_ACTIVITY_. Reproduce the full listing without a single change.

_INFORMATION SUPPLIED_.
**********
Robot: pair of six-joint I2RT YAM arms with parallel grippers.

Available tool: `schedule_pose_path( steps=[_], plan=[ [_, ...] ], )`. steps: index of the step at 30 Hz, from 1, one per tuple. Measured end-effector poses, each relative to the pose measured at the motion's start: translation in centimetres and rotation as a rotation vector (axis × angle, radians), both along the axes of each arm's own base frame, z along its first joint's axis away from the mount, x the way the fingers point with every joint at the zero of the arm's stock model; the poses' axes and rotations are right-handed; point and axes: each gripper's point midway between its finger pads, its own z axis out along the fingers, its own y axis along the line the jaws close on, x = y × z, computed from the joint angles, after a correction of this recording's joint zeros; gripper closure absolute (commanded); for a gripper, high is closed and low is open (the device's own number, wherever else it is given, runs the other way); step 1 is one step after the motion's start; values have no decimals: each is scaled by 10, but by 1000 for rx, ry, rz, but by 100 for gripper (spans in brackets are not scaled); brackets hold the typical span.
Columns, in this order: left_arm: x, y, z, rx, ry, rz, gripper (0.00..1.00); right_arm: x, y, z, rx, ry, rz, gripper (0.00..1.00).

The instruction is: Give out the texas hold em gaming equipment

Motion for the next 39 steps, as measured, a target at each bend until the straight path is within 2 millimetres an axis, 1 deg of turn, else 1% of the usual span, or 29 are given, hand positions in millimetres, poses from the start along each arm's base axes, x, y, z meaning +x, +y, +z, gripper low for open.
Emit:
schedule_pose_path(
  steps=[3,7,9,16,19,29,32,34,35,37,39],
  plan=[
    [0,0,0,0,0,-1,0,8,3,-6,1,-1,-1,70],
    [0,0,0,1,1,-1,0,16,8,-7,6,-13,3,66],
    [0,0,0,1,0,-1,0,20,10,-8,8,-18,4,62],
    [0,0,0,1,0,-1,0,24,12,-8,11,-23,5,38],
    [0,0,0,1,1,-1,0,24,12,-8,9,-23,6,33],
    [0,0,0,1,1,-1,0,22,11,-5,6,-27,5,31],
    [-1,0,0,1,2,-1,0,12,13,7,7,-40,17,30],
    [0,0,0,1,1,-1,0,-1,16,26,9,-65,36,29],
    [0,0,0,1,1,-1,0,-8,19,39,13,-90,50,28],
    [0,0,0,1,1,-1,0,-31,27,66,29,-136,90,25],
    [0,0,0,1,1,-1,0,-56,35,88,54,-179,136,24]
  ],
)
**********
_PROBLEM SOLUTION_.
Robot: pair of six-joint I2RT YAM arms with parallel grippers.

Available tool: `schedule_pose_path( steps=[_], plan=[ [_, ...] ], )`. steps: index of the step at 30 Hz, from 1, one per tuple. Measured end-effector poses, each relative to the pose measured at the motion's start: translation in centimetres and rotation as a rotation vector (axis × angle, radians), both along the axes of each arm's own base frame, z along its first joint's axis away from the mount, x the way the fingers point with every joint at the zero of the arm's stock model; the poses' axes and rotations are right-handed; point and axes: each gripper's point midway between its finger pads, its own z axis out along the fingers, its own y axis along the line the jaws close on, x = y × z, computed from the joint angles, after a correction of this recording's joint zeros; gripper closure absolute (commanded); for a gripper, high is closed and low is open (the device's own number, wherever else it is given, runs the other way); step 1 is one step after the motion's start; values have no decimals: each is scaled by 10, but by 1000 for rx, ry, rz, but by 100 for gripper (spans in brackets are not scaled); brackets hold the typical span.
Columns, in this order: left_arm: x, y, z, rx, ry, rz, gripper (0.00..1.00); right_arm: x, y, z, rx, ry, rz, gripper (0.00..1.00).

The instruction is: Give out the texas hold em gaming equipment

Motion for the next 39 steps, as measured, a target at each bend until the straight path is within 2 millimetres an axis, 1 deg of turn, else 1% of the usual span, or 29 are given, hand positions in millimetres, poses from the start along each arm's base axes, x, y, z meaning +x, +y, +z, gripper low for open.
Emit:
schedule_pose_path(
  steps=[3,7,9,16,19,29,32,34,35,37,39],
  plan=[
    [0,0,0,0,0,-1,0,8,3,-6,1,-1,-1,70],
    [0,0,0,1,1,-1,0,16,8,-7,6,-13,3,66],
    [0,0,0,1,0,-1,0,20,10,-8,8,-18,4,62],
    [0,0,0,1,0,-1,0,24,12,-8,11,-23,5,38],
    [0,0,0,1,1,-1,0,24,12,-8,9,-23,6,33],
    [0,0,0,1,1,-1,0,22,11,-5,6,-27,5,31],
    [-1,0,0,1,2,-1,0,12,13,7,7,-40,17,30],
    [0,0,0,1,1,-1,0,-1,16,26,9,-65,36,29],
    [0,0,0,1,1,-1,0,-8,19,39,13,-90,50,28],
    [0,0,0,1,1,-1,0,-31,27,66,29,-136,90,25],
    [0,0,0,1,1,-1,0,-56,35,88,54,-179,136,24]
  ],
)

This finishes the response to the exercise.